# Prompt:
The expected response is the complete listing below, restated exactly, with its pictures omitted.

== Data extract

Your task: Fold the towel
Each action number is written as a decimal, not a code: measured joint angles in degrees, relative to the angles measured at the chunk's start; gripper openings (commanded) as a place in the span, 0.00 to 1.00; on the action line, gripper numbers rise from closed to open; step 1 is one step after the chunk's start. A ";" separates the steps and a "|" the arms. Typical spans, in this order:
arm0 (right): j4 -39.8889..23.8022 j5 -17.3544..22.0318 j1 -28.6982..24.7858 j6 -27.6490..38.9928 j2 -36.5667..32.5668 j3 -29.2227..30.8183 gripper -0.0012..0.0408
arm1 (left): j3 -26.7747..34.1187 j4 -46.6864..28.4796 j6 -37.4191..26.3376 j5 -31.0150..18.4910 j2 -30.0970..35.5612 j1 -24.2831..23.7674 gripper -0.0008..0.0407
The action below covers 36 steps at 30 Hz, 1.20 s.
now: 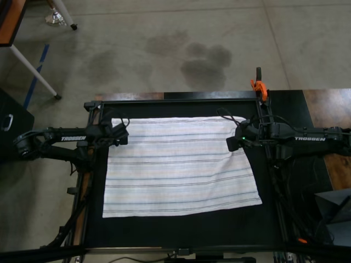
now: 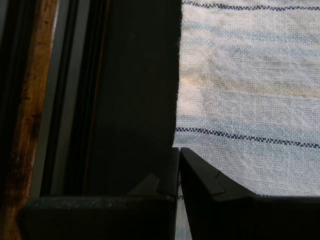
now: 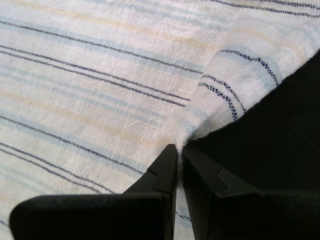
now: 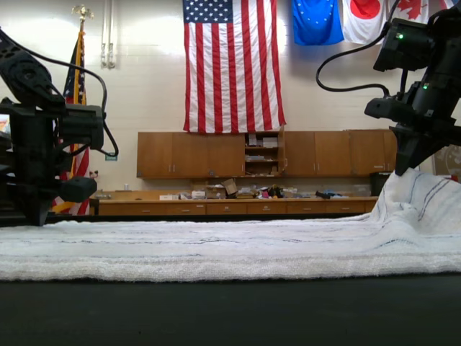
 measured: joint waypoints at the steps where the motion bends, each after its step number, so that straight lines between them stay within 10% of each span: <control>1: 0.00 0.00 0.00 0.00 0.00 0.00 0.04 | -0.11 -0.07 0.42 0.31 -0.72 0.24 0.02; 13: 0.00 0.00 0.00 -0.04 0.00 -0.02 0.04 | -0.15 -3.61 0.72 1.99 -5.40 0.31 0.05; 27: 0.02 -0.66 0.00 -0.24 0.00 0.00 0.04 | -0.66 -2.49 2.10 3.30 -5.29 0.28 0.59; 36: 0.39 -0.85 0.00 -0.24 0.00 0.00 0.04 | -2.03 -0.39 1.38 3.82 -5.38 0.28 0.46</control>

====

# Final answer:
Your task: Fold the towel
Each action number is written as a decimal, not a code: measured joint angles in degrees, relative to the angles measured at the chunk's start; gripper openings (commanded) as a place in the span, 0.00 to 1.00; on the action line, gripper numbers rise from closed to open; step 1 is one step after the chunk's start. A ";" separates the steps and a "|" the arms. Typical spans, in this order:
arm0 (right): j4 -39.8889..23.8022 j5 -17.3544..22.0318 j1 -28.6982..24.7858 j6 -27.6490..38.9928 j2 -36.5667..32.5668 j3 -29.2227..30.8183 gripper -0.0012..0.0408
arm1 (left): j3 -26.7747..34.1187 j4 -46.6864..28.4796 j6 -37.4191..26.3376 j5 -31.0150..18.4910 j2 -30.0970..35.5612 j1 -24.2831..23.7674 gripper -0.0008..0.0407
The action below covers 36 steps at 30 Hz, 1.20 s.
now: 
now: 
now: 
now: 
 measured: joint waypoints at the steps where the motion bends, each after its step number, so that straight lines between them stay within 10% of each span: <control>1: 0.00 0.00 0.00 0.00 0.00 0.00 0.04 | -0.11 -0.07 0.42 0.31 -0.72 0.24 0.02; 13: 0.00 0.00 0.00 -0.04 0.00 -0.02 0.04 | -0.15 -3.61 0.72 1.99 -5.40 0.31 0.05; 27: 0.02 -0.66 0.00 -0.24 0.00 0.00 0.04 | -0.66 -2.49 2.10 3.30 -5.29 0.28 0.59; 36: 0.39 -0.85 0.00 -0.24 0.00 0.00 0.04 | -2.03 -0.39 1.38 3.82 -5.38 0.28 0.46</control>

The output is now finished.